▶ [Aim of the task] Please give the listing again in its entirety, exactly as written.

▶ [Supplied data]
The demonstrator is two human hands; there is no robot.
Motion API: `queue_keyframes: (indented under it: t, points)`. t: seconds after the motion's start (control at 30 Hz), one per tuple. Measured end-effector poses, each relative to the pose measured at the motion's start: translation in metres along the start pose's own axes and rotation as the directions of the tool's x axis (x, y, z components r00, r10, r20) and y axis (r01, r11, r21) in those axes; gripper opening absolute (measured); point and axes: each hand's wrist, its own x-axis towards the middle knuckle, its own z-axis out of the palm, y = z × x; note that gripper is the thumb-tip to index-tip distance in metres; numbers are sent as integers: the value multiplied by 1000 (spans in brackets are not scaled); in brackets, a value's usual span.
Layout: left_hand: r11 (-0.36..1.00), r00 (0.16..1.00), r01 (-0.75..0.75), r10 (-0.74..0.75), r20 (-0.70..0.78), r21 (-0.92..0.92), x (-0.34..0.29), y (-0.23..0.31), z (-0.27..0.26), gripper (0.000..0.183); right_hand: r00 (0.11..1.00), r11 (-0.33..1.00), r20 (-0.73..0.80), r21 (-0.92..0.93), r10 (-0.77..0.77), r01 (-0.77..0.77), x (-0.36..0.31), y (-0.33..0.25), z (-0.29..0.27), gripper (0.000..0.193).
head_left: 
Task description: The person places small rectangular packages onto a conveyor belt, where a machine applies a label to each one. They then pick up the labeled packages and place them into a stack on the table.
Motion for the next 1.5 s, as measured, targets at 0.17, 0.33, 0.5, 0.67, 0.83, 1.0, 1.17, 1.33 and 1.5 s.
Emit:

▶ [Exercise response]
The demonstrator is two human hands; there is no robot.
Motion API: `queue_keyframes: (indented under it: t, points)`. t: seconds after the motion's start (control at 30 Hz), one per tuple. Measured end-effector poses, each relative to the pose measured at the motion's start: translation in metres along the start pose's own axes and rotation as the directions of the tool's x axis (x, y, z components r00, r10, r20) and y axis (r01, r11, r21) in those axes; gripper opening absolute (measured); point and axes: each hand's wrist, its own x-axis towards the middle knuckle, its own z-axis out of the palm, y = z × x; note that gripper is the thumb-tip to index-tip distance in metres; numbers are sent as integers: the value multiplied by 1000 (spans in brackets are not scaled); in brackets, a value's usual span.
Layout: left_hand: r11 (-0.36..1.00), r00 (0.16..1.00), r01 (-0.75..0.75), r10 (-0.74..0.75), r20 (-0.70..0.78), r21 (-0.92..0.92), x (-0.34..0.29), y (-0.23..0.31), z (-0.27..0.26), gripper (0.000..0.183); right_hand: r00 (0.11..1.00), r11 (-0.33..1.00), r20 (-0.73..0.80), r21 (-0.92..0.93), r10 (-0.77..0.77), r01 (-0.77..0.77), x (-0.36..0.31), y (-0.33..0.25), z (-0.29..0.27), gripper (0.000..0.193).
head_left: 
Task description: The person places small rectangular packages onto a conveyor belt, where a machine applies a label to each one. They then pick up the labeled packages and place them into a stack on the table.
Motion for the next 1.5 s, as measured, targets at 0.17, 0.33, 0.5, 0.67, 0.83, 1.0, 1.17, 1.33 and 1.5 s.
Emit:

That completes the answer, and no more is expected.